[Data to process Boundary: Start]
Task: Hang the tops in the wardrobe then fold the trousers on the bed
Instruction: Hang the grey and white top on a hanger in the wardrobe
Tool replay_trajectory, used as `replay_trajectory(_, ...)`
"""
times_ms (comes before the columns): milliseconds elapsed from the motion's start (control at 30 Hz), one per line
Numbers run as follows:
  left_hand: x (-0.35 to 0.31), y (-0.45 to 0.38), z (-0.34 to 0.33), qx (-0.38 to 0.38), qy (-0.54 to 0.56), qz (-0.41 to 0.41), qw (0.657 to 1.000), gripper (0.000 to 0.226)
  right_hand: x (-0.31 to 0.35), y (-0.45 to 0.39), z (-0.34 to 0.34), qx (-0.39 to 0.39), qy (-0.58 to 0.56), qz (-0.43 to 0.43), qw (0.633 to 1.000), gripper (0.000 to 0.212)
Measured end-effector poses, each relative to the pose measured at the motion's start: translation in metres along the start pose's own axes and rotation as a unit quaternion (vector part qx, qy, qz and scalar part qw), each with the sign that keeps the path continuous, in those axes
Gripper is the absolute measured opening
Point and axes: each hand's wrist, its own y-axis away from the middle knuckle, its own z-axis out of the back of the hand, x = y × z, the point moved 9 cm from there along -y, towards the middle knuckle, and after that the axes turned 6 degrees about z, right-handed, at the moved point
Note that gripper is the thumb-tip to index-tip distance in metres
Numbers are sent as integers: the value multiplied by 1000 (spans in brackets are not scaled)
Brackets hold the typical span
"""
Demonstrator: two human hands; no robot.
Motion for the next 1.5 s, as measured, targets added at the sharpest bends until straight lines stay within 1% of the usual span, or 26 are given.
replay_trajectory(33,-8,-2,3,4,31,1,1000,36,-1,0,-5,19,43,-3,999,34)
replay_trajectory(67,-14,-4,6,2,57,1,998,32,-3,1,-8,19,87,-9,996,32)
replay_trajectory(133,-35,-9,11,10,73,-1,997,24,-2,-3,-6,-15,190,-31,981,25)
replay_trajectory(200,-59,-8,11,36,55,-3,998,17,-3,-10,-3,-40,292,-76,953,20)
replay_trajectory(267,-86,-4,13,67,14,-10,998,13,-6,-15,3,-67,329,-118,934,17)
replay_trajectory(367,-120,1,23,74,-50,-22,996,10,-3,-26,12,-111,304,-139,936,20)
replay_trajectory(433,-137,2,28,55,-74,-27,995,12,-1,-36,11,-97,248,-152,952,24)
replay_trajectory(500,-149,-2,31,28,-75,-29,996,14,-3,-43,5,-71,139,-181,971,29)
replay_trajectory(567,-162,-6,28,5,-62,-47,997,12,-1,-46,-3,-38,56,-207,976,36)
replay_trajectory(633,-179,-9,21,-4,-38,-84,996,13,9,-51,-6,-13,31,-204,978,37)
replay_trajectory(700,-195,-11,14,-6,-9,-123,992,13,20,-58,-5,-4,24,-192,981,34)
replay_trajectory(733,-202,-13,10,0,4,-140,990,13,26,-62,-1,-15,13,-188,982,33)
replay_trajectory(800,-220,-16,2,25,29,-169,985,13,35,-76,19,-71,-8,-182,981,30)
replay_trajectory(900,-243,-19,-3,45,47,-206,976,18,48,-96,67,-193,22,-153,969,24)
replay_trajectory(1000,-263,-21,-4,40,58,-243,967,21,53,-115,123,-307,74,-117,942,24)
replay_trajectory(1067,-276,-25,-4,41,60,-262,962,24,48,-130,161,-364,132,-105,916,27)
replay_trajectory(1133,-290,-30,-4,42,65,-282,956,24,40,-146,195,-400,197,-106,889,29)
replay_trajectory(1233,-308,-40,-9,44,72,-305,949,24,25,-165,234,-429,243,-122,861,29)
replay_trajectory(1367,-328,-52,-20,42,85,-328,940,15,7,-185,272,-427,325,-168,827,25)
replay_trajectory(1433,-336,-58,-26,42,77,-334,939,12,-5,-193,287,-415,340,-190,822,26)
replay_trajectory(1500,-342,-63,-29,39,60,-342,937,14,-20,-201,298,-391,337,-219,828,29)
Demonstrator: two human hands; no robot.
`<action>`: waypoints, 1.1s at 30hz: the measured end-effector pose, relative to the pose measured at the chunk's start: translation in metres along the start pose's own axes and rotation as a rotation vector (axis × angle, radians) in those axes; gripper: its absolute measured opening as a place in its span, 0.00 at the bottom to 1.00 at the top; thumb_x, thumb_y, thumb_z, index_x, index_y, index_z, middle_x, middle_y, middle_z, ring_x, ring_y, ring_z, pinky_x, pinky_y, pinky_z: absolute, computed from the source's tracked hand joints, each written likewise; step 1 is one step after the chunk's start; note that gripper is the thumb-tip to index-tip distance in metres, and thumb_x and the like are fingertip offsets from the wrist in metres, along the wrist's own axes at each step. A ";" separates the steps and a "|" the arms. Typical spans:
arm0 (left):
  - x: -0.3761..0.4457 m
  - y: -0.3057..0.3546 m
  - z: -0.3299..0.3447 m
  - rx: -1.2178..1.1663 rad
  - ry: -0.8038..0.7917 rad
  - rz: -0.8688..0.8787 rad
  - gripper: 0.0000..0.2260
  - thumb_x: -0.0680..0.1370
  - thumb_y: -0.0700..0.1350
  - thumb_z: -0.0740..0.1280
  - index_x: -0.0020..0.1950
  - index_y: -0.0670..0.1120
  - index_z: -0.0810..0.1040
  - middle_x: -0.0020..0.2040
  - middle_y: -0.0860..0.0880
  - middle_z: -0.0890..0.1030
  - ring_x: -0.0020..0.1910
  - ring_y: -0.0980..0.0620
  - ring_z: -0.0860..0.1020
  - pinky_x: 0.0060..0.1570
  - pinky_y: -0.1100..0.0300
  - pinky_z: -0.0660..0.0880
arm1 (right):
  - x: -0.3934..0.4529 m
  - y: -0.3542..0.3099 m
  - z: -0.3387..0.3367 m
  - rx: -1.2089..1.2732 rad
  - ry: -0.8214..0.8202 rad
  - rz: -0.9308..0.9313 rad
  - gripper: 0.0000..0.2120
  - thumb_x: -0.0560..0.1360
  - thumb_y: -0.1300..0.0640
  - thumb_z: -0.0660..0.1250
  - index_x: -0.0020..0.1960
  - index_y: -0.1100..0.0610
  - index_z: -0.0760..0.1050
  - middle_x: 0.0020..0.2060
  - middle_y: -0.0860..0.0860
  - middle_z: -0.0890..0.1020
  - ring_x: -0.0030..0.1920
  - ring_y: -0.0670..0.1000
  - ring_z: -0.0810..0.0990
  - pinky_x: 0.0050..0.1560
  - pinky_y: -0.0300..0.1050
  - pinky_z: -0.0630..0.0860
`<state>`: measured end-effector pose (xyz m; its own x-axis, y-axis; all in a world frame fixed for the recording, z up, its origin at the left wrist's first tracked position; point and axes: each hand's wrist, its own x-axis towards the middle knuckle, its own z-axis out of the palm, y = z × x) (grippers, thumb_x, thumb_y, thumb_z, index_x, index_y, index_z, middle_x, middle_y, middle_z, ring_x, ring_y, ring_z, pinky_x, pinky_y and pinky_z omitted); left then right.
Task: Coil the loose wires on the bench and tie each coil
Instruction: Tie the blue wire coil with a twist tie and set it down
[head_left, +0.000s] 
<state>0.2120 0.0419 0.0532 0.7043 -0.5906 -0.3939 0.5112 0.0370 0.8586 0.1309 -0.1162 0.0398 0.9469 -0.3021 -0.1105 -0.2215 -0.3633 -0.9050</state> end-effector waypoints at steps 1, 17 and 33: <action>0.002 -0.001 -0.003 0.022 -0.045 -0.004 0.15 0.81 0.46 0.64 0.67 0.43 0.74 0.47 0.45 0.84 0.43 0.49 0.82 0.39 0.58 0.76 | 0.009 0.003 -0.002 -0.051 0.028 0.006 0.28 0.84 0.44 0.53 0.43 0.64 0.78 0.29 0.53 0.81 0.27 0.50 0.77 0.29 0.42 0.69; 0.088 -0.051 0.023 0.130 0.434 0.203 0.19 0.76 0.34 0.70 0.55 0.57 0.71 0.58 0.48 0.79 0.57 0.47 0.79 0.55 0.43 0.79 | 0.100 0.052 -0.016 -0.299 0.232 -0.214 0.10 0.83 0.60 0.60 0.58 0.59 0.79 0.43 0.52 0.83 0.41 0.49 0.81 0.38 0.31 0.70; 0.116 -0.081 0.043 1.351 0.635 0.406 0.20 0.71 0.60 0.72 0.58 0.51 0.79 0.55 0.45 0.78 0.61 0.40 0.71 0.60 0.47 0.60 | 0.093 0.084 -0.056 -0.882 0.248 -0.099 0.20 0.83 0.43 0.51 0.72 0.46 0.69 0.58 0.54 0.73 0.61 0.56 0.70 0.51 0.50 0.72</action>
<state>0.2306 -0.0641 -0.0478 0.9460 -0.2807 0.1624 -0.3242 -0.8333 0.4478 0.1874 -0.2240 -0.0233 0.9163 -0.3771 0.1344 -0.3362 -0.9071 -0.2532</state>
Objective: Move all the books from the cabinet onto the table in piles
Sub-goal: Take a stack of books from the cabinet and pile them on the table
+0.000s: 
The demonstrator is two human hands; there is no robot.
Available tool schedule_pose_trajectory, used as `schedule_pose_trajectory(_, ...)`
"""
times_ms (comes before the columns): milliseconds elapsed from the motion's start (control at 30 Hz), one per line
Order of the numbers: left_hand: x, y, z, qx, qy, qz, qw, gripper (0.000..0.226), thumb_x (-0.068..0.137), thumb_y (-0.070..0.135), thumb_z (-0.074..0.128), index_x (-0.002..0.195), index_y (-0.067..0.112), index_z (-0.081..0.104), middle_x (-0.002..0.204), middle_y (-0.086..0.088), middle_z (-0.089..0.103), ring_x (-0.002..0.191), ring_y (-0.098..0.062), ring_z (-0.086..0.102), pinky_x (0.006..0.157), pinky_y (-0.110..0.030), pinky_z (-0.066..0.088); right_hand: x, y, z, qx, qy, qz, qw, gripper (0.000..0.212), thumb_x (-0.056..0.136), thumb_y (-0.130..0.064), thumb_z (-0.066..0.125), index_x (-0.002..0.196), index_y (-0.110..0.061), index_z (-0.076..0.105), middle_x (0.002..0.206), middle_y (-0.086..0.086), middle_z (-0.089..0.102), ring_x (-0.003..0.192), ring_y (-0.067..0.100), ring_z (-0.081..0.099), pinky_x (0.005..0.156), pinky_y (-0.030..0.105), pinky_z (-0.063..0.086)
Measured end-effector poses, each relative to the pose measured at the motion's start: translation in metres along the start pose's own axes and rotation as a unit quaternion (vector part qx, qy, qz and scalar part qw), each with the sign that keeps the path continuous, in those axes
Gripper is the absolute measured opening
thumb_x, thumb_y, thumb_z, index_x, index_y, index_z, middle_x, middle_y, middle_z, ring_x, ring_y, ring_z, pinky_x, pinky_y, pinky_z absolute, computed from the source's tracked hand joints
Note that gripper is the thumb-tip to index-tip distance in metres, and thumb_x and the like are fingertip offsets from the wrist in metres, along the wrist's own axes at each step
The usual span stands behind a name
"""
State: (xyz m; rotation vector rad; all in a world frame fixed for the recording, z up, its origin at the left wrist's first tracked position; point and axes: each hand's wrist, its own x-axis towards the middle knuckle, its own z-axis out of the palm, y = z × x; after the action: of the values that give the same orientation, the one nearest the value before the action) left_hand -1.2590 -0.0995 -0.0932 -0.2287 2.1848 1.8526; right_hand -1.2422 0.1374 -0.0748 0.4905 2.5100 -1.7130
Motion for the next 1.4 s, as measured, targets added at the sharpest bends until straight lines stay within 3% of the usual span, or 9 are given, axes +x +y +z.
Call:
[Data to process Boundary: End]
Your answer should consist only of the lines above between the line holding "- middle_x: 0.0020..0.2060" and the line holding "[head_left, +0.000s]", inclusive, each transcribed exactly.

▸ **Solution to this exercise**
  - middle_x: 0.0020..0.2060
  - middle_y: -0.0860..0.0860
  - middle_z: -0.0890..0.1020
  - ring_x: -0.0030..0.1920
  - ring_y: -0.0670..0.1000
  - ring_z: -0.0810..0.0990
  - pinky_x: 0.0050..0.1560
  - pinky_y: -0.0300..0.1050
  - pinky_z: -0.0630..0.0860
`<state>`: measured end-effector pose (xyz m; its own x-axis, y-axis; all in a world frame fixed for the recording, z up, its origin at the left wrist's first tracked position; point and axes: each hand's wrist, its own x-axis towards the middle knuckle, its own z-axis out of the palm, y = z × x) (grippers, thumb_x, thumb_y, thumb_z, index_x, index_y, index_z, middle_x, middle_y, middle_z, ring_x, ring_y, ring_z, pinky_x, pinky_y and pinky_z omitted); left then right.
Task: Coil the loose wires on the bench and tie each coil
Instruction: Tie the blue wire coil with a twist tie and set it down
[head_left, +0.000s] 

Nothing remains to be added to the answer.